- **What to work on**
Lines outside the range are not wanted. Give again exactly the lines between the line holding "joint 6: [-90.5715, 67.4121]" and the line holding "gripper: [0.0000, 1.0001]", inclusive, from the listing below.
·····
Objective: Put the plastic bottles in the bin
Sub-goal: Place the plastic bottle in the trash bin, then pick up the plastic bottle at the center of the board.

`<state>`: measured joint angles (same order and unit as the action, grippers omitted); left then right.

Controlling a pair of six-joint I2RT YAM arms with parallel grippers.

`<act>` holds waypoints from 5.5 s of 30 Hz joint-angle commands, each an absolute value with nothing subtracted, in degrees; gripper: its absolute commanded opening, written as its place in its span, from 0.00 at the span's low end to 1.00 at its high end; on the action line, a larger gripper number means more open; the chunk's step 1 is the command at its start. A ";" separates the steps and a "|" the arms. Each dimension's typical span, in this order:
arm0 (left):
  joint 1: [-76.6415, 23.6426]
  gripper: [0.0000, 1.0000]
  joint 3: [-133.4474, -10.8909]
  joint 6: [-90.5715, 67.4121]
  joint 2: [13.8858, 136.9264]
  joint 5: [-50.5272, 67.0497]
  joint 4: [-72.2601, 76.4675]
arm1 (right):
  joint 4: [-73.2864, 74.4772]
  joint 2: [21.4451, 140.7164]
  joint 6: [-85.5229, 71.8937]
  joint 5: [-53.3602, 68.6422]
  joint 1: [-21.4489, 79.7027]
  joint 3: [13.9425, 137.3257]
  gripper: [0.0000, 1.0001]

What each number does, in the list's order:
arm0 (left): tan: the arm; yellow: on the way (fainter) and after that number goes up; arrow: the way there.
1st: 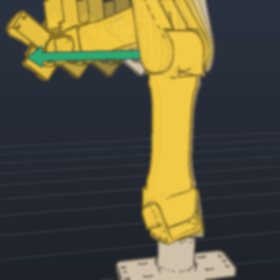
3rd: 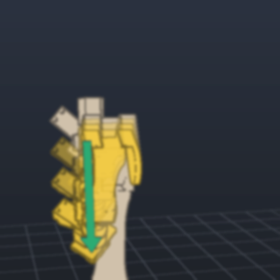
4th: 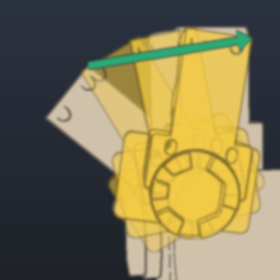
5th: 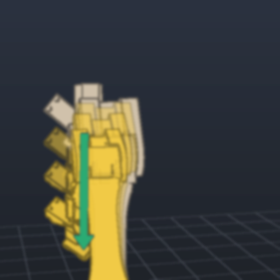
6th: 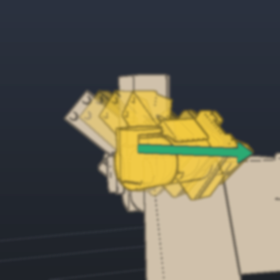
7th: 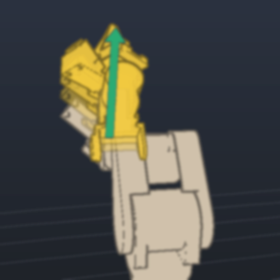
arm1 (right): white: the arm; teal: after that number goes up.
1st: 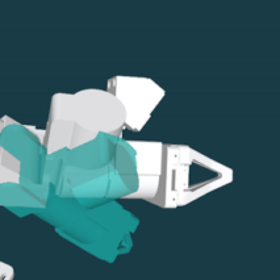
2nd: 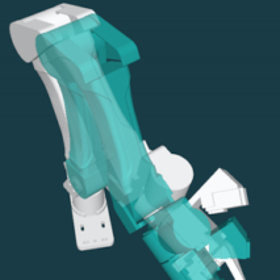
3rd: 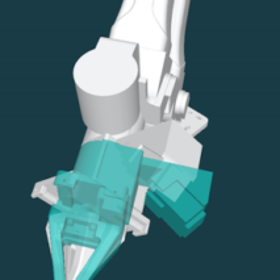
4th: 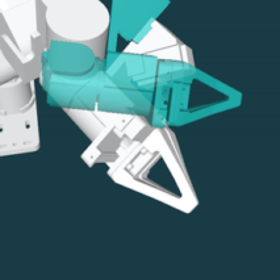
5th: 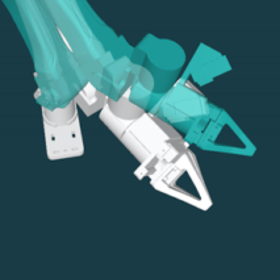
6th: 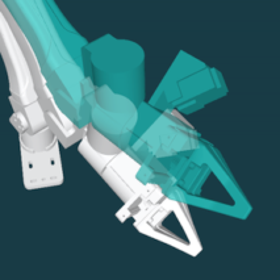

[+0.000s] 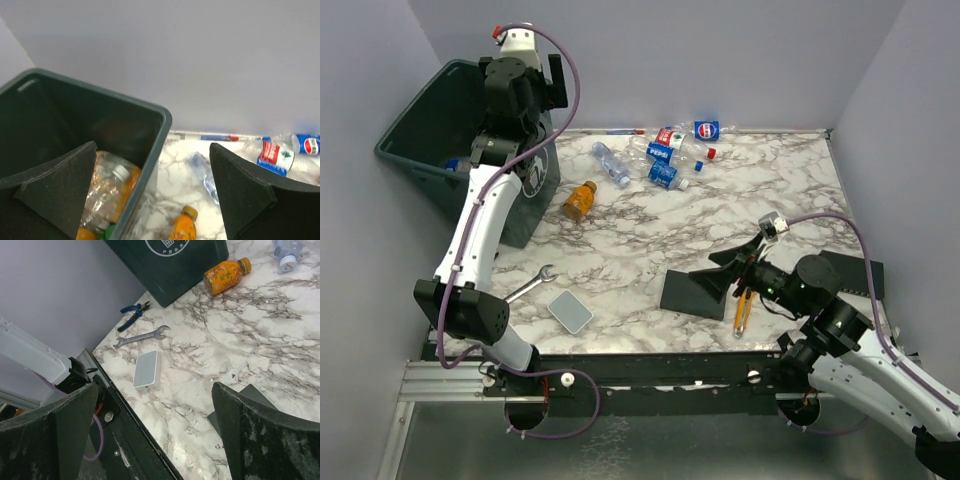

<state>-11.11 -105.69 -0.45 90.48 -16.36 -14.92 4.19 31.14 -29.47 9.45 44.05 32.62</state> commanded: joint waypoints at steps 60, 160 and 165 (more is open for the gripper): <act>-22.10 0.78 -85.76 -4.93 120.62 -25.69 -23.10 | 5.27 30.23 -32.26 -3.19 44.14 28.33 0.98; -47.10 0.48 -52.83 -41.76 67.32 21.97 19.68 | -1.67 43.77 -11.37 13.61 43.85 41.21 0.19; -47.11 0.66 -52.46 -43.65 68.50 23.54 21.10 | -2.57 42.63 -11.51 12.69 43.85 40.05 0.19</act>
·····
- **Answer space**
  joint 6: [-90.5715, 67.4121]
  joint 2: [13.8858, 136.9264]
  joint 5: [-50.5272, 67.0497]
  joint 4: [-72.2601, 76.4675]
arm1 (right):
  joint 4: [-73.2864, 74.4772]
  joint 2: [21.4451, 140.7164]
  joint 6: [-85.5229, 71.8937]
  joint 5: [-53.3602, 68.6422]
  joint 1: [-21.4489, 79.7027]
  joint 3: [13.9425, 137.3257]
  gripper: [0.0000, 1.0001]

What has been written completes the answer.